# Assignment
Reproduce each line of the following material exactly, omitting the images.

START Supplied information

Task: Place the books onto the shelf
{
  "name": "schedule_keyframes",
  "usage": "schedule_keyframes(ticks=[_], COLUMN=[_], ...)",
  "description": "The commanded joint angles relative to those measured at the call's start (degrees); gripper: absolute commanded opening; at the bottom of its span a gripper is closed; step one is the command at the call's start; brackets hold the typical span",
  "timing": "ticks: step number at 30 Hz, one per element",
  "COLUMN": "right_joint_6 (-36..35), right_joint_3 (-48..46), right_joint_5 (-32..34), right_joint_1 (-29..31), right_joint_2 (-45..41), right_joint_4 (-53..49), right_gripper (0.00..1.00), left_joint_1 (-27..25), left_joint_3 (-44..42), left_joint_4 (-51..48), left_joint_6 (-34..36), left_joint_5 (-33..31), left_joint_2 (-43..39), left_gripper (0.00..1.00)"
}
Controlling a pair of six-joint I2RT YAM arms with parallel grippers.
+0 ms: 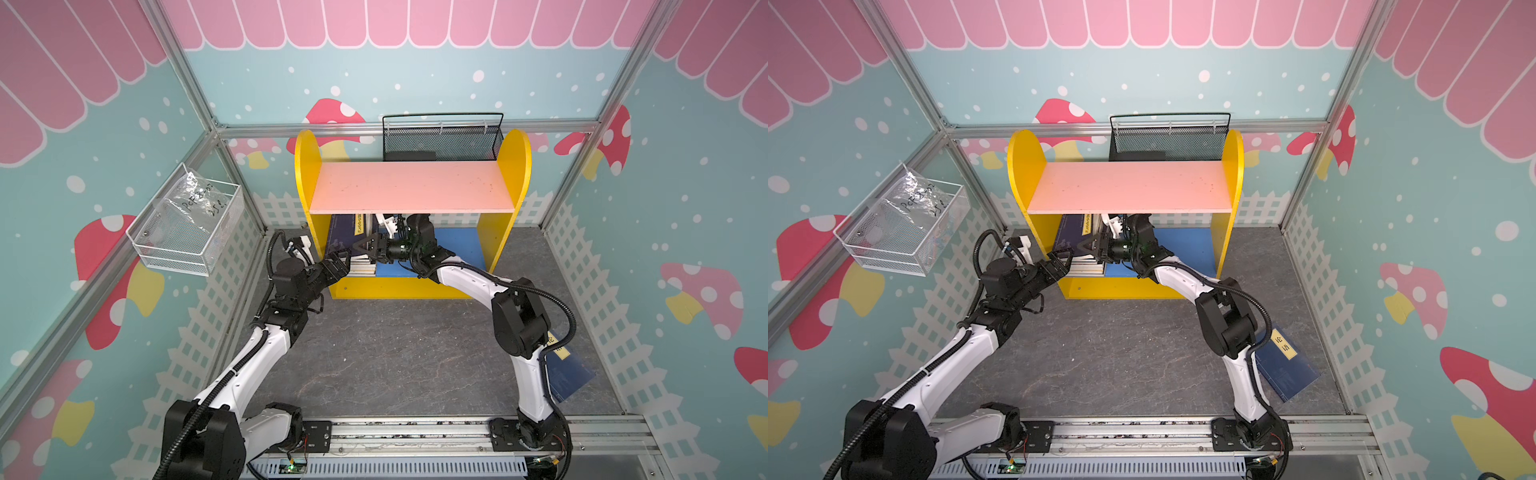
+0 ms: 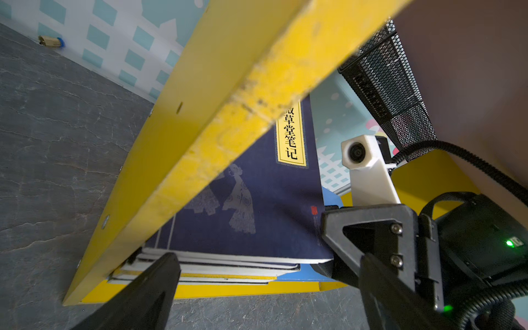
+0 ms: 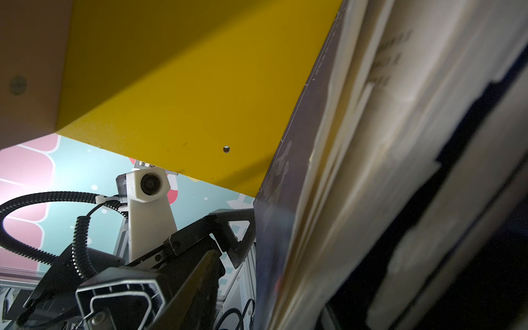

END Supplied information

# Answer for the task
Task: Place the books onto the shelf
{
  "name": "schedule_keyframes",
  "usage": "schedule_keyframes(ticks=[_], COLUMN=[_], ...)",
  "description": "The commanded joint angles relative to those measured at the call's start (degrees); gripper: absolute commanded opening; at the bottom of its span a gripper is closed; step one is the command at the call's start; brackets hold the typical span",
  "timing": "ticks: step number at 30 Hz, one per element",
  "COLUMN": "right_joint_6 (-36..35), right_joint_3 (-48..46), right_joint_5 (-32..34), right_joint_1 (-29..31), right_joint_2 (-45..41), right_joint_4 (-53..49), right_gripper (0.00..1.00), left_joint_1 (-27..25), left_joint_3 (-44..42), left_joint_4 (-51..48), left_joint_6 (-34..36), left_joint_5 (-33..31), left_joint_2 (-43..39), left_gripper (0.00..1.00)"
}
Controlling a pair of six-joint I2RT YAM arms with parallel grippers.
+0 ms: 
+0 ms: 
+0 ms: 

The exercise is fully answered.